For the entries below, return every line from the top through the line with "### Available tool" exactly as it stands, omitting pictures.

:: Data in this exercise ::

- Opening Delimiter -

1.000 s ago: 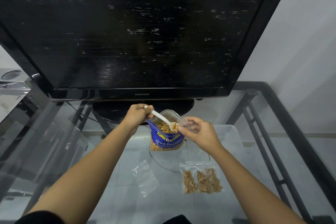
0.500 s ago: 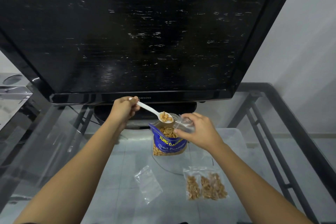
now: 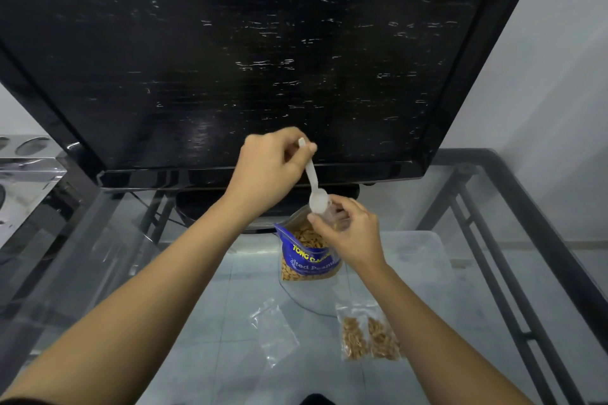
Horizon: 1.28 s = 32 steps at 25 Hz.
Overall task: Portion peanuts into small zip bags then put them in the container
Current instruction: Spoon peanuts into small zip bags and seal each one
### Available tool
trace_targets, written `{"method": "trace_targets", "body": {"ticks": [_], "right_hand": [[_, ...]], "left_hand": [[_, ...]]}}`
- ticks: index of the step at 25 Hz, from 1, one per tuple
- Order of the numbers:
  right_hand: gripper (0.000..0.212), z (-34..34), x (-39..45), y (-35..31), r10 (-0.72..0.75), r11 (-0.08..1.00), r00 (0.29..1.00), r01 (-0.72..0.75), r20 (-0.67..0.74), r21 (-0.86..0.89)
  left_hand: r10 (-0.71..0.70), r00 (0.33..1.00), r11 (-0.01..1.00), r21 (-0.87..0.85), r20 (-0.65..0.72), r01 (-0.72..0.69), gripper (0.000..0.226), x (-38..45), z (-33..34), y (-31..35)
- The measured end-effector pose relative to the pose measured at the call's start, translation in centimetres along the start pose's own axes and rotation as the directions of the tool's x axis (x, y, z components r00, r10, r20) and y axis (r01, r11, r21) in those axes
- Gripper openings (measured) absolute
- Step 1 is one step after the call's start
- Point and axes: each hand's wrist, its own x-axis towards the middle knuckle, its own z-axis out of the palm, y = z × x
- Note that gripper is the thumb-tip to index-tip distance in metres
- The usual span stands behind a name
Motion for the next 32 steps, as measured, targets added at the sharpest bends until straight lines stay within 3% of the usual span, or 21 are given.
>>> {"method": "trace_targets", "body": {"ticks": [2,4,5,7,9,10,12,14,16,17,20,22,25,28,32], "right_hand": [[0.048,-0.2,0.0,0.2,0.083,0.995,0.996,-0.08,-0.03,0.064],[0.045,-0.8,0.0,0.8,0.181,0.976,0.983,-0.175,-0.031,0.133],[0.042,-1.1,-0.1,1.1,0.221,0.963,0.975,-0.217,-0.009,0.161],[0.037,-1.6,-0.4,1.6,0.277,0.935,0.959,-0.285,0.068,0.212],[0.036,-1.7,-0.7,2.2,0.311,0.913,0.941,-0.335,0.134,0.233],[0.037,-1.8,-0.8,2.5,0.323,0.906,0.934,-0.351,0.151,0.235],[0.043,-1.9,-1.0,3.1,0.343,0.898,0.924,-0.375,0.169,0.228],[0.042,-2.0,-1.1,3.4,0.339,0.903,0.924,-0.372,0.176,0.214],[0.036,-2.2,-1.2,3.3,0.335,0.901,0.924,-0.372,0.185,0.222],[0.034,-2.2,-1.3,3.2,0.331,0.901,0.924,-0.37,0.19,0.228],[0.03,-2.2,-1.4,3.2,0.329,0.898,0.926,-0.368,0.188,0.241],[0.03,-2.2,-1.5,3.4,0.326,0.899,0.928,-0.364,0.183,0.245],[0.032,-2.5,-1.5,3.5,0.321,0.903,0.928,-0.36,0.191,0.234],[0.035,-2.8,-1.6,3.7,0.316,0.904,0.925,-0.362,0.214,0.229],[0.037,-3.1,-1.6,3.7,0.312,0.904,0.92,-0.364,0.238,0.224]], "left_hand": [[-0.064,0.989,0.997,-0.046,-0.137,0.058,0.017,0.6,-0.9,-0.7],[-0.192,0.965,0.97,-0.183,-0.176,0.16,0.016,0.5,-0.8,-2.7],[-0.202,0.972,0.965,-0.195,-0.119,0.176,0.014,-0.1,0.0,-3.8],[-0.081,0.987,0.991,-0.097,0.141,0.096,0.011,-2.2,2.2,-5.3],[0.022,0.931,1.0,-0.007,0.365,-0.021,0.016,-4.2,4.4,-6.4],[-0.002,0.923,1.0,0.022,0.384,-0.007,0.017,-4.8,5.3,-6.9],[-0.206,0.94,0.978,0.036,0.273,0.204,0.018,-5.2,6.7,-7.7],[-0.458,0.876,0.887,0.001,0.15,0.463,0.021,-4.9,7.5,-8.4],[-0.577,0.804,0.808,-0.046,0.145,0.588,0.022,-4.8,7.8,-8.3],[-0.582,0.798,0.801,-0.06,0.155,0.596,0.022,-4.8,7.9,-7.9],[-0.42,0.886,0.904,-0.001,0.198,0.428,0.02,-5.4,8.5,-6.4],[-0.414,0.881,0.908,0.03,0.231,0.419,0.021,-5.6,9.1,-5.7],[-0.649,0.731,0.715,-0.159,0.212,0.681,0.017,-5.1,9.4,-6.6],[-0.773,0.584,0.493,-0.343,0.25,0.8,0.008,-4.6,9.2,-7.2],[-0.798,0.522,0.366,-0.445,0.301,0.817,0.012,-4.3,8.8,-7.3]]}}
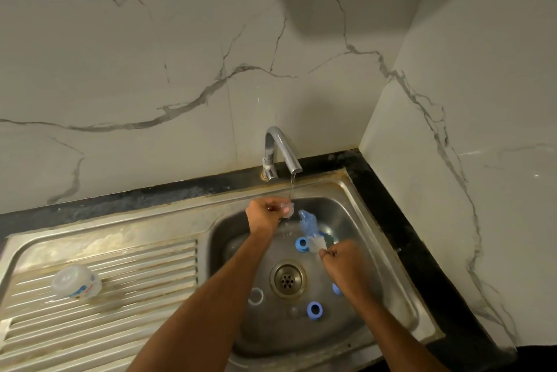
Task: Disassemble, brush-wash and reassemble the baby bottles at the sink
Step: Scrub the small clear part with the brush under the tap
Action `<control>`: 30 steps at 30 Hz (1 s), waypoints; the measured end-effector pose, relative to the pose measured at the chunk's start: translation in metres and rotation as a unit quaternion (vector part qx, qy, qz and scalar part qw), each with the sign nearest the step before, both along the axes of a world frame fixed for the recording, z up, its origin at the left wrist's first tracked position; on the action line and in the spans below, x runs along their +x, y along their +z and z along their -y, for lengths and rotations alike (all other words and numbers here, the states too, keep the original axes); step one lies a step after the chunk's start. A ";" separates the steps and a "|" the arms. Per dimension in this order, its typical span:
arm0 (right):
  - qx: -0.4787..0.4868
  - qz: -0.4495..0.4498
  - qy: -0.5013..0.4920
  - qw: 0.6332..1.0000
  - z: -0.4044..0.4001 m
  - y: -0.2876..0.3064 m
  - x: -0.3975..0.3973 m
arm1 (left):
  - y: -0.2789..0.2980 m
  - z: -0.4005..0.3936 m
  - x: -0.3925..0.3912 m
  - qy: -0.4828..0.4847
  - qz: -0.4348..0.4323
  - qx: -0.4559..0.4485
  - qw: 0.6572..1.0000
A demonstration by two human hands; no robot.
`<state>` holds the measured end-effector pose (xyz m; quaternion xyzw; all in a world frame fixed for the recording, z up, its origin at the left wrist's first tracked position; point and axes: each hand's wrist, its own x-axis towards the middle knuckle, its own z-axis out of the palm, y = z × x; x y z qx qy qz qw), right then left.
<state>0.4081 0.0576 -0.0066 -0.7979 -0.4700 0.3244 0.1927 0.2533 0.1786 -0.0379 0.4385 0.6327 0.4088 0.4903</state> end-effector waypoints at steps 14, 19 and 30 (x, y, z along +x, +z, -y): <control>0.038 0.020 0.102 0.994 -0.004 -0.008 -0.084 | -0.001 0.060 -0.114 0.092 -0.141 0.089 0.982; 0.079 0.007 0.145 0.986 -0.001 -0.007 -0.116 | -0.009 0.090 -0.162 0.157 -0.163 0.062 0.972; 0.113 0.012 0.176 0.978 0.010 -0.015 -0.147 | -0.042 0.124 -0.216 0.155 -0.216 0.033 0.963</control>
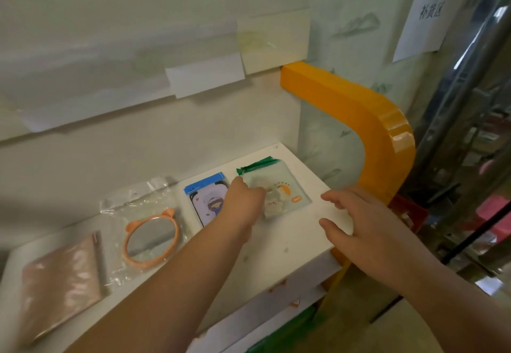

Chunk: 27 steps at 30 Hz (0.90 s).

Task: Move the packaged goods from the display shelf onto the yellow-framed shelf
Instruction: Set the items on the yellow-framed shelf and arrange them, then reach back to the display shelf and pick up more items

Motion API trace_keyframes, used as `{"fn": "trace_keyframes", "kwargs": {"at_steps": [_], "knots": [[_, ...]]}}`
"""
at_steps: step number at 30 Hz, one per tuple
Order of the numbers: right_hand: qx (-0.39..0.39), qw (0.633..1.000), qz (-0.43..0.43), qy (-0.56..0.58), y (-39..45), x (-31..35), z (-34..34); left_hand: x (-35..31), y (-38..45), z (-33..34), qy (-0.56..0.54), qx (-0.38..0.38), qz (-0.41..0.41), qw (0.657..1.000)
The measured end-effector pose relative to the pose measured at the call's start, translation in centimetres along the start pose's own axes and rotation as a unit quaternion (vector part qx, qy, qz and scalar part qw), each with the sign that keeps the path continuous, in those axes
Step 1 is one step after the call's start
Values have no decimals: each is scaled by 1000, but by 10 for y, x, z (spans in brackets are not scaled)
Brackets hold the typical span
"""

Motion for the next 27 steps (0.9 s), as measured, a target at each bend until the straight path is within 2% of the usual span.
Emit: {"fn": "trace_keyframes", "kwargs": {"at_steps": [5,6,8,10,17,23,27], "knots": [[-18,999,-43,15,20,27,6,-16,-26,-50,179,-35,134,974],[-17,998,-53,17,24,35,10,-18,-31,-65,235,-56,158,957],[-21,997,-75,20,35,53,19,-25,-46,-94,369,-112,211,898],[-22,995,-94,26,42,74,31,-31,-65,-122,445,-160,241,847],[-17,974,-217,65,45,188,64,-39,-138,-220,498,-291,258,775],[39,940,-304,150,18,296,93,-23,-220,-310,510,-387,187,745],[47,913,-366,173,-25,367,98,-1,-286,-378,458,-455,159,747]]}}
Point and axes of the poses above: each hand's wrist, its own y-axis towards the middle knuckle, its own z-axis out of the palm, x = y × z, the point moved 9 cm from there along y, towards the middle knuckle, and after that the axes turned 5 degrees about -y, right-handed, at the moved point
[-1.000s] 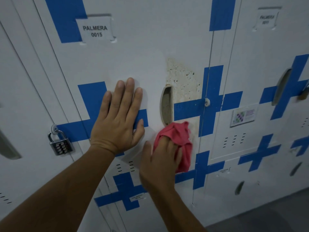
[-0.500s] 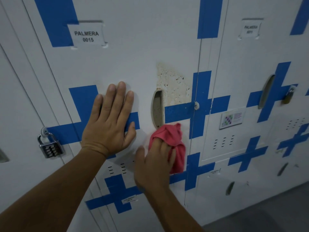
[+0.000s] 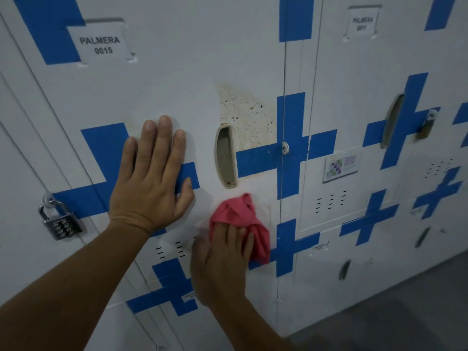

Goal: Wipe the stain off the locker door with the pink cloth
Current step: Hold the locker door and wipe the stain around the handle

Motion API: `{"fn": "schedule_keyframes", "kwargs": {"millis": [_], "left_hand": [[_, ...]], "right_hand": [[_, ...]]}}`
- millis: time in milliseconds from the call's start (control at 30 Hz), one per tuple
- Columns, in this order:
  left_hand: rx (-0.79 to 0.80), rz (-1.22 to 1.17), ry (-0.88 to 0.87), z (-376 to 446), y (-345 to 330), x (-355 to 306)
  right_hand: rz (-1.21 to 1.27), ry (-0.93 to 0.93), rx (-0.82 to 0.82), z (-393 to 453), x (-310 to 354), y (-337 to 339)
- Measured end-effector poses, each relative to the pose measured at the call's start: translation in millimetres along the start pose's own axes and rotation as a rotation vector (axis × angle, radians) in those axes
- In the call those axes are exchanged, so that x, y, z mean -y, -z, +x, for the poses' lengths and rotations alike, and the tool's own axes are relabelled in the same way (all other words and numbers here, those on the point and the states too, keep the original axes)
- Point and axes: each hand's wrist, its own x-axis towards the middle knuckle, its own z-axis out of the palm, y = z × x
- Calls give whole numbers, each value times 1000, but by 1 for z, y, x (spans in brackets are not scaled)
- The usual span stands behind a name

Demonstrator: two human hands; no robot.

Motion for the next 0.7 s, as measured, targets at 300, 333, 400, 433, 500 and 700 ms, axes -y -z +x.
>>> {"fn": "schedule_keyframes", "kwargs": {"millis": [300, 333, 400, 433, 500, 700], "left_hand": [[1, -8, 3, 0, 1, -1], [1, -9, 4, 0, 1, -1], [1, -2, 7, -1, 1, -1], [0, -3, 9, -1, 1, -1], [-1, -11, 10, -1, 1, -1], [-4, 12, 2, -1, 0, -2]], "right_hand": [[169, -333, -96, 32, -36, 19], [204, -309, -76, 31, -29, 20], [174, -160, -9, 17, -17, 14], [146, -71, 21, 9, -15, 8], [124, 24, 43, -1, -21, -5], [539, -467, -188, 19, -41, -8]]}}
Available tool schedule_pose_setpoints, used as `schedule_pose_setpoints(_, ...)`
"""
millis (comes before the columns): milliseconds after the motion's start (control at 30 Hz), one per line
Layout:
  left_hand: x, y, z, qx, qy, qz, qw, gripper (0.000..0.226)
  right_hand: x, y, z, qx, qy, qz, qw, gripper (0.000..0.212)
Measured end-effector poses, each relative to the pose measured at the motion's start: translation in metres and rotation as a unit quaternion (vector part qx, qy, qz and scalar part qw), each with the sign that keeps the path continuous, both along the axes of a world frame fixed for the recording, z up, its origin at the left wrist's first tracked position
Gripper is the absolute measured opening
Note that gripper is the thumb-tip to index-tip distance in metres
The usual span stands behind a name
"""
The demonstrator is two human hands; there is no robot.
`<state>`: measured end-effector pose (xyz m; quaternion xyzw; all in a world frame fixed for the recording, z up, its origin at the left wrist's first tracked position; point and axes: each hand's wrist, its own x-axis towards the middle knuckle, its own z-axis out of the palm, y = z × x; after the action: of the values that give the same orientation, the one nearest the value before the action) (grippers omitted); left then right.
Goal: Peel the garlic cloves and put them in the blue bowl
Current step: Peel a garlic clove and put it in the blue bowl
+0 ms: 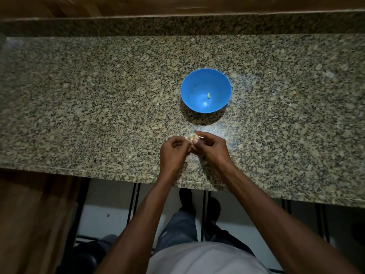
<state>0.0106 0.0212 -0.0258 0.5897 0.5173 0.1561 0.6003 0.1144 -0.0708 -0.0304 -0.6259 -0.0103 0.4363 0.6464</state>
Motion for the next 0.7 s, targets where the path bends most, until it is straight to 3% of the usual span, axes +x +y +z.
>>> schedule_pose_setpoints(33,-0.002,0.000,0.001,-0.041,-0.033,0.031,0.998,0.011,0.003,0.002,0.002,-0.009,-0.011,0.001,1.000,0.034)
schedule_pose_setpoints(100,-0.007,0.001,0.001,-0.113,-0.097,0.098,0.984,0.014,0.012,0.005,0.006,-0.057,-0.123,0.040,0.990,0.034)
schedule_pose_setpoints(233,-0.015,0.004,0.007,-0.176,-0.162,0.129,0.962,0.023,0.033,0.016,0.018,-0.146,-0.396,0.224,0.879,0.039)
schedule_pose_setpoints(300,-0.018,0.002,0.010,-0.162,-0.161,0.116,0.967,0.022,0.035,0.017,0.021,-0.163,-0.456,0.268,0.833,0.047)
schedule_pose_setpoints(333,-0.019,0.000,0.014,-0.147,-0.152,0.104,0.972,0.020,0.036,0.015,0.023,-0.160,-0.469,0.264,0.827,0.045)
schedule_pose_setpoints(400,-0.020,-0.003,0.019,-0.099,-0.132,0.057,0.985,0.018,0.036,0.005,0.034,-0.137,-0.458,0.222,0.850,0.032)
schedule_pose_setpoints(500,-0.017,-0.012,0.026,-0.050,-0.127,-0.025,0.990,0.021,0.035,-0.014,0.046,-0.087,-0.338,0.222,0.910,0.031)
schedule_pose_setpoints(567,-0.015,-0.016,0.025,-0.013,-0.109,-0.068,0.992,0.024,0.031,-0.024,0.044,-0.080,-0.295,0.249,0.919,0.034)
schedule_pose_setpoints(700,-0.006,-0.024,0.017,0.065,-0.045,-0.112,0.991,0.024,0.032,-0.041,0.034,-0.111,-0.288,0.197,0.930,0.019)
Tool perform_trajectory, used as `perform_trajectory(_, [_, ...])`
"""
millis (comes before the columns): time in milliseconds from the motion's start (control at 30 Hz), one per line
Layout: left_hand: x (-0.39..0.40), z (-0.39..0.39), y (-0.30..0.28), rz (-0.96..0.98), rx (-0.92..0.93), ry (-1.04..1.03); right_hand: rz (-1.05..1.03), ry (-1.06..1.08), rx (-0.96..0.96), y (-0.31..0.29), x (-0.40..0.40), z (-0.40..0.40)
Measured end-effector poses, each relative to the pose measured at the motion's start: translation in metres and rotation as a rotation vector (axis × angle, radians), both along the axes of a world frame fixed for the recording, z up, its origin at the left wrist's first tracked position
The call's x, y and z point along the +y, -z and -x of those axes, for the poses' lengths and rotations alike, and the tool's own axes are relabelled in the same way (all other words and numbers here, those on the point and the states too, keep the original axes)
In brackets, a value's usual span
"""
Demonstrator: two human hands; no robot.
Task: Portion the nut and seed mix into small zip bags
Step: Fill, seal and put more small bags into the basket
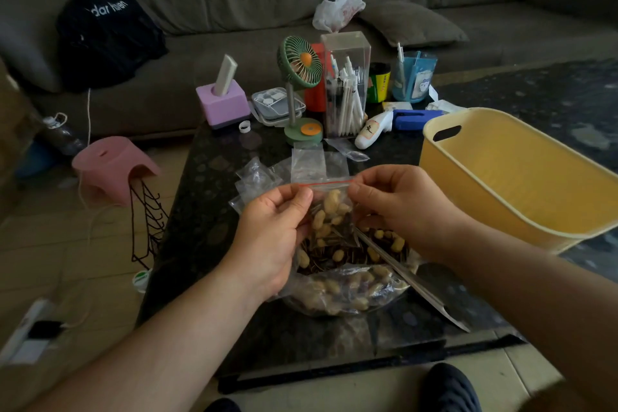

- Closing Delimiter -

:: Answer ::
1.000 s ago: 
0.500 s ago: 
now: 
Horizon: 1.28 s = 32 steps at 25 Hz.
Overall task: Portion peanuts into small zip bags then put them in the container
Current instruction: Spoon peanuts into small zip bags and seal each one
### Available tool

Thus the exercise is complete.